En realidad, en este mal se esconde el pecado radical, la absurda pretensión de ser como Dios. El pecado de nuestros padres, relatado en el libro del Génesis, es en todos los efectos un pecado de soberbia. El tentador les dice: «Cuando ustedes coman de él, se les abrirán los ojos; entonces y serán como Dios» (Gen 3, 5). Los escritores de espiritualidad están más atentos a describir las consecuencias de la soberbia en la vida de todos los días, a ilustrar cómo ésta arruina las relaciones humanas, a hacer evidente cómo este mal envenena ese sentimiento de fraternidad que debería, en cambio, unir a los hombres.

He aquí, entonces, la larga lista de síntomas que revelan que una persona ha cedido al vicio de la soberbia. Es un mal con un evidente aspecto físico: el hombre orgulloso es altivo, tiene una “dura cerviz”, es decir, tiene un cuello rígido, que no se dobla. Es un hombre fácil al juicio despreciativo: por una nada emite sentencias irrevocables sobre los demás, que le parecen irremediablemente ineptos e incapaces. En su arrogancia, se olvida que Jesús en los Evangelios nos dio poquísimos preceptos morales, pero en uno de ellos se mostró intransigente: nunca juzgar. Te das cuenta de que estás tratando con un orgullosa cuando, haciéndole una pequeña crítica constructiva, o una observación totalmente inofensivo, reacciona de forma exagerada, como si alguien hubiera ofendido su majestad: monta en cólera, grita, interrumpe las relaciones con los demás de forma resentida.

Hay poco que hacer con una persona enferma de soberbia. Es imposible hablar, mucho menos corregirla, porque en el fondo ya no está presente en sí misma. Con ella sólo hay que tener paciencia, porque un día su edificio se derrumbará. Un proverbio italiano dice: “La soberbia va a caballo y vuelve a pie”. En los Evangelios, Jesús trata con mucha gente soberbia, y a menudo fue a desenterrar este vicio incluso en personas que lo ocultaban muy bien. Pedro alardea su fidelidad a toda prueba: “¡Aunque todos te abandonaran, yo no!” (cf. Mt 26, 33). Pronto experimentará, en cambio, que es como los demás, también él temeroso ante la muerte que no imaginaba que pudiera estar tan cerca.
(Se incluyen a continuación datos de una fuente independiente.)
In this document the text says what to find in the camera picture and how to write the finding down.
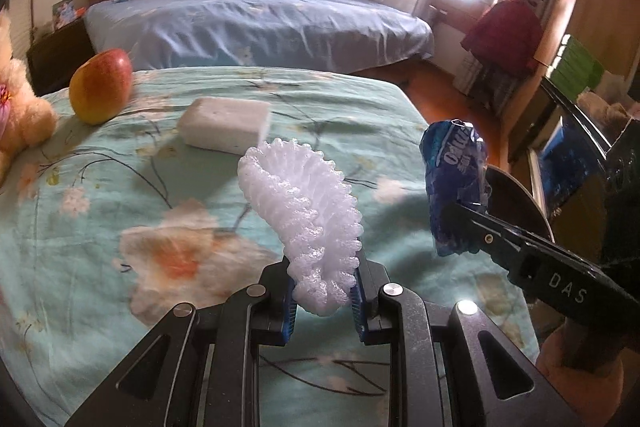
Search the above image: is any red coat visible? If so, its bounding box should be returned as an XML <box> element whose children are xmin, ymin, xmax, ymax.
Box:
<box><xmin>459</xmin><ymin>0</ymin><xmax>544</xmax><ymax>74</ymax></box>

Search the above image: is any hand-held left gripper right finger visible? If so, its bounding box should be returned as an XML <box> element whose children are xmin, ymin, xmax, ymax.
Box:
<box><xmin>350</xmin><ymin>262</ymin><xmax>581</xmax><ymax>427</ymax></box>

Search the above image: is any photo frame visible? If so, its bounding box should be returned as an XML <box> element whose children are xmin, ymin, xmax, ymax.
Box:
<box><xmin>52</xmin><ymin>0</ymin><xmax>76</xmax><ymax>30</ymax></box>

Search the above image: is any black chair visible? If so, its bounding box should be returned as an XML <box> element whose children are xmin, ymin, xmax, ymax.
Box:
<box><xmin>482</xmin><ymin>164</ymin><xmax>556</xmax><ymax>249</ymax></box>

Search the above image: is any metal drying rack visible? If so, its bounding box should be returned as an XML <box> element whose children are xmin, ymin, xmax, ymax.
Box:
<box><xmin>454</xmin><ymin>51</ymin><xmax>522</xmax><ymax>114</ymax></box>

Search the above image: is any person's right hand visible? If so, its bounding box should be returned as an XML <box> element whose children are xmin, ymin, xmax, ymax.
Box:
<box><xmin>537</xmin><ymin>327</ymin><xmax>626</xmax><ymax>378</ymax></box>

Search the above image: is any white foam block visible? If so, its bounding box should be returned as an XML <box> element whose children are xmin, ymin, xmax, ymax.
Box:
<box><xmin>178</xmin><ymin>97</ymin><xmax>273</xmax><ymax>156</ymax></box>

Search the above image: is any cream teddy bear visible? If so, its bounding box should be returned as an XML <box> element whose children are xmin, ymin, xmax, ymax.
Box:
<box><xmin>0</xmin><ymin>14</ymin><xmax>59</xmax><ymax>184</ymax></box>

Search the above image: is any white foam fruit net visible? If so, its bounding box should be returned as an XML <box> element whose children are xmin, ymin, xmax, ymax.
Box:
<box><xmin>237</xmin><ymin>139</ymin><xmax>364</xmax><ymax>319</ymax></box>

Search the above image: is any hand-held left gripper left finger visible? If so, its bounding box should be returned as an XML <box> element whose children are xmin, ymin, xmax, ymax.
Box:
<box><xmin>65</xmin><ymin>259</ymin><xmax>301</xmax><ymax>427</ymax></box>

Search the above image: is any red apple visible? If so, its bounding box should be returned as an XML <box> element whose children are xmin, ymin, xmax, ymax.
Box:
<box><xmin>68</xmin><ymin>48</ymin><xmax>134</xmax><ymax>126</ymax></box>

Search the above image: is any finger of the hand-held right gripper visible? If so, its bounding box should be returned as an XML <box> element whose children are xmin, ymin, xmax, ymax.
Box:
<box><xmin>452</xmin><ymin>202</ymin><xmax>531</xmax><ymax>275</ymax></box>

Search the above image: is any dark wooden nightstand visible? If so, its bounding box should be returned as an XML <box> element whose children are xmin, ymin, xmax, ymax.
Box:
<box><xmin>25</xmin><ymin>17</ymin><xmax>96</xmax><ymax>96</ymax></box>

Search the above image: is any teal floral blanket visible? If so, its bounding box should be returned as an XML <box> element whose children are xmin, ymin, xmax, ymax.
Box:
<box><xmin>0</xmin><ymin>66</ymin><xmax>544</xmax><ymax>427</ymax></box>

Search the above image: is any blue snack wrapper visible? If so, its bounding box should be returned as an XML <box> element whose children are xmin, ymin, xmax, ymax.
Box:
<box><xmin>419</xmin><ymin>119</ymin><xmax>494</xmax><ymax>258</ymax></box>

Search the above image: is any bed with blue sheet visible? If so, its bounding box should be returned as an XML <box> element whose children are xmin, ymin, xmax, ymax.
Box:
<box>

Y así, el segundo Pedro, el que ya no levanta el mentón, sino que llora lágrimas saladas, será medicado por Jesús y será finalmente apto para soportar el peso de la Iglesia. Antes ostentaba una presunción que era mejor no alardear; ahora, en cambio, es un discípulo fiel al que, como dice una parábola, el amo puede poner “a cargo de todos sus bienes” (Lc 12, 44).

La salvación pasa por la humildad, verdadero remedio para todo acto de soberbia. En el Magnificat, María canta a Dios que, con su poder, dispersa a los soberbios en los pensamientos enfermos de su corazón. Es inútil robarle algo a Dios, como esperan hacer los soberbios, porque al final de cuentas Él quiere regalarnos todo. Por eso el Apóstol Santiago, a su comunidad herida por luchas intestinas originadas en el orgullo, escribe así: «Dios resiste a los soberbios, a los humildes, en cambio, les da su gracia» (Sant 4, 6).

Por tanto, queridos hermanos y hermanas, aprovechemos esta Cuaresma para luchar contra nuestra soberbia.